Tranio	Master, some show to welcome us to town.
										[LUCENTIO and TRANIO stand by.

       Enter BAPTISTA with his two daughters, KATHERINA and BIANCA;
          GREMIO, a pantaloon; and HORTENSIO, suitor to Bianca.

Baptista 	Gentlemen, importune me no further,
	For how I firmly am resolved you know;
	That is, not to bestow my youngest daughter
	Before I have a husband for the elder.
	If either of you both love Katherina,
	Because I know you well and love you well,
	Leave shall you have to court her at your pleasure.

Gremio	To cart her rather: - she's too rough for me.
	There, there, Hortensio, will you any wife?

Katherina	[To BAPTISTA.] I pray you, sir, is it your will
	To make a stale of me amongst these mates?

Hortensio	'Mates', maid! How mean you that? No mates for you
	Unless you were of gentler, milder mould.

Katherina	I' faith, sir, you shall never need to fear:
	Iwis it is not halfway to her heart;
	But, if it were, doubt not her care should be
	To comb your noddle with a three-legged stool,
	And paint your face, and use you like a fool.

Hortensio	From all such devils, good Lord deliver us!

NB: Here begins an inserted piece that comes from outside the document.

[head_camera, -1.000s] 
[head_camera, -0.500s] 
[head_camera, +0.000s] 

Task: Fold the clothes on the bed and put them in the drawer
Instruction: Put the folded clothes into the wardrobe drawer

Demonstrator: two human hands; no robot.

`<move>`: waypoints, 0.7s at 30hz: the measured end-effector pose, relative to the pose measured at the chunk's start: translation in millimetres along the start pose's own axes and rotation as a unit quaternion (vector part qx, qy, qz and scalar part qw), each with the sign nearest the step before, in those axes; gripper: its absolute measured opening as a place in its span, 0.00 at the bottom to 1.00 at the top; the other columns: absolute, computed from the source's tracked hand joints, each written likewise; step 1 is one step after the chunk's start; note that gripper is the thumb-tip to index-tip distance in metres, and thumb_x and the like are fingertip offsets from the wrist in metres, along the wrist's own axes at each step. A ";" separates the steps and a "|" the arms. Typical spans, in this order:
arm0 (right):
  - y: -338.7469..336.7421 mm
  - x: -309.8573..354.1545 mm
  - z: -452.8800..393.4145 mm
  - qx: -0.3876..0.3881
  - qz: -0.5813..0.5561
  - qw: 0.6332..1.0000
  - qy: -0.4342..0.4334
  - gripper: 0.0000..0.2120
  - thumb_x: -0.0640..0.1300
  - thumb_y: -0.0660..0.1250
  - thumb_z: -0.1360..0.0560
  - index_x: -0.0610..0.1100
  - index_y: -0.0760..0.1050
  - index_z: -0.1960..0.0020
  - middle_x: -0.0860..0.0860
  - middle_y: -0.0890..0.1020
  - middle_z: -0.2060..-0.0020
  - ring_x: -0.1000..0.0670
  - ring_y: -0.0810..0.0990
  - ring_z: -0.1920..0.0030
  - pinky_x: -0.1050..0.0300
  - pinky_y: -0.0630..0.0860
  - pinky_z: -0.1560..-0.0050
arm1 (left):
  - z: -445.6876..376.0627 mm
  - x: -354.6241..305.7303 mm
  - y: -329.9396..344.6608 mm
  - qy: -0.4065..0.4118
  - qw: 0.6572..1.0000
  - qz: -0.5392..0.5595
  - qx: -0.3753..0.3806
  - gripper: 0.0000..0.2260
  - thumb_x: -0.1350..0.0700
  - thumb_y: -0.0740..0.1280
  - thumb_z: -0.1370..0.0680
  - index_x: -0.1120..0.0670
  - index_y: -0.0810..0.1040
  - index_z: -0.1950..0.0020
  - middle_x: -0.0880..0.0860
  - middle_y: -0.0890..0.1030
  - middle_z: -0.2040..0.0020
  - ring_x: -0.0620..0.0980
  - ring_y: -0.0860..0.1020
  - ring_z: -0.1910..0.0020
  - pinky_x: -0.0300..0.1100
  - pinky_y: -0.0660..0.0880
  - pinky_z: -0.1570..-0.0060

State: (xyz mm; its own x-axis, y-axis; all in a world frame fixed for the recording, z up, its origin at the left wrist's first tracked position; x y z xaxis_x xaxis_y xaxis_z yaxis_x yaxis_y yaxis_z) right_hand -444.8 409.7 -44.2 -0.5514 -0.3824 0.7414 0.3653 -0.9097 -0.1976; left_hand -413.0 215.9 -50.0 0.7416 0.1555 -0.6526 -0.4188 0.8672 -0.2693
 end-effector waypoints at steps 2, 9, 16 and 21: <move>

Gremio	And me too, good Lord!

Tranio	[Aside.] Husht, master; here's some good pastime toward.
	That wench is stark mad or wonderful froward.

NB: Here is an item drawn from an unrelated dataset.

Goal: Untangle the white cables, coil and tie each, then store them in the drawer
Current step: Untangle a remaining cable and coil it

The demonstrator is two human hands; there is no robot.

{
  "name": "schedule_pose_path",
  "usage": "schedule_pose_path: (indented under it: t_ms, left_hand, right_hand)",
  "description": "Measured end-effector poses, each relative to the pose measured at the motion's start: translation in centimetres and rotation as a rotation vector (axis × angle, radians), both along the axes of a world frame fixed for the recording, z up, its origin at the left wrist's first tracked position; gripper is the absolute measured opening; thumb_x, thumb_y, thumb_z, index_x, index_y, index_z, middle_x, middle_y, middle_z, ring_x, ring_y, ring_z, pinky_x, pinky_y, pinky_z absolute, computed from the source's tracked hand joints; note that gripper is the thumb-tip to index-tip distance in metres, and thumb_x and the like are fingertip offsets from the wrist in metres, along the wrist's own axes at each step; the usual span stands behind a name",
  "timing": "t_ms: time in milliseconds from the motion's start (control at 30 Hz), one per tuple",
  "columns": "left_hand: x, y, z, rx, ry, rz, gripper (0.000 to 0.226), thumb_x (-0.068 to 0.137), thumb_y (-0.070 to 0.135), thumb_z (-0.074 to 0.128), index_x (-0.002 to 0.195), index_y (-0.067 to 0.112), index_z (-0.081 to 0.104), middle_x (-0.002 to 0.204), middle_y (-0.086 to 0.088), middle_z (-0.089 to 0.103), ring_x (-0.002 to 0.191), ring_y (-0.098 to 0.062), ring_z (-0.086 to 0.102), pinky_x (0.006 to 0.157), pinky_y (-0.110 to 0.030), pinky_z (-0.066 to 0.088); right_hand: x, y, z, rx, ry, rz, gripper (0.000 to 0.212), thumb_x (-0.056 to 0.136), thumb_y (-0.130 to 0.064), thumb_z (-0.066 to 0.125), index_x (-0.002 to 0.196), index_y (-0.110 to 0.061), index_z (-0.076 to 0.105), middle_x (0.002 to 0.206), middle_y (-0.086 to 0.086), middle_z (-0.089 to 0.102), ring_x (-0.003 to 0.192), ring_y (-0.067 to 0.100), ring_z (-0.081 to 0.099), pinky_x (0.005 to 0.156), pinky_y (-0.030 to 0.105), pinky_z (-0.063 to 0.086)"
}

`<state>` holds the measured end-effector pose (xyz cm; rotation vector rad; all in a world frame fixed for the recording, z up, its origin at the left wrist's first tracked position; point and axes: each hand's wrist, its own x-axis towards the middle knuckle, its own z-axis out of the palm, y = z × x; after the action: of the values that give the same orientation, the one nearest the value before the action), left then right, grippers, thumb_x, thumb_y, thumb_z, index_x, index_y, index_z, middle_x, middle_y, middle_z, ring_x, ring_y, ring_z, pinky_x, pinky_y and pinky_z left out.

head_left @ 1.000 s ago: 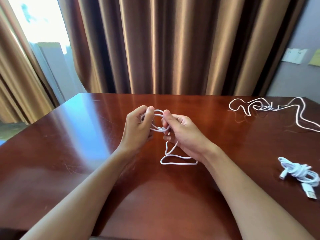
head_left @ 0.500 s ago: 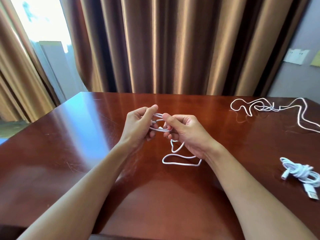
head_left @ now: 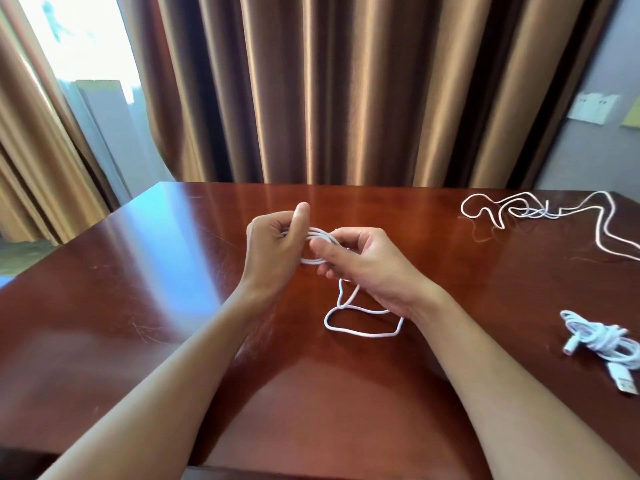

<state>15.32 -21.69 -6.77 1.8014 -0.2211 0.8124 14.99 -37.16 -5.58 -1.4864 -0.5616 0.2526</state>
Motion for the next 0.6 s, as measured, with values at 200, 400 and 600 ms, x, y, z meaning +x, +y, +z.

Lucentio	[Aside.] But in the other's silence do I see
	Maid's mild behaviour and sobriety.
	Peace, Tranio!

Tranio	[Aside.] Well said, master. Mum! - and gaze your fill.

Baptista	Gentlemen, that I may soon make good
	What I have said - Bianca, get you in.
	And let it not displease thee, good Bianca,
	For I will love thee ne'er the less, my girl.

Katherina	A pretty peat! It is best
	Put finger in the eye, an she knew why.

Bianca	Sister, content you in my discontent.
	Sir, to your pleasure humbly I subscribe:
	My books and instruments shall be my company,
	On them to look and practise by myself.

Lucentio	[Aside.] Hark, Tranio, thou mayst hear Minerva speak.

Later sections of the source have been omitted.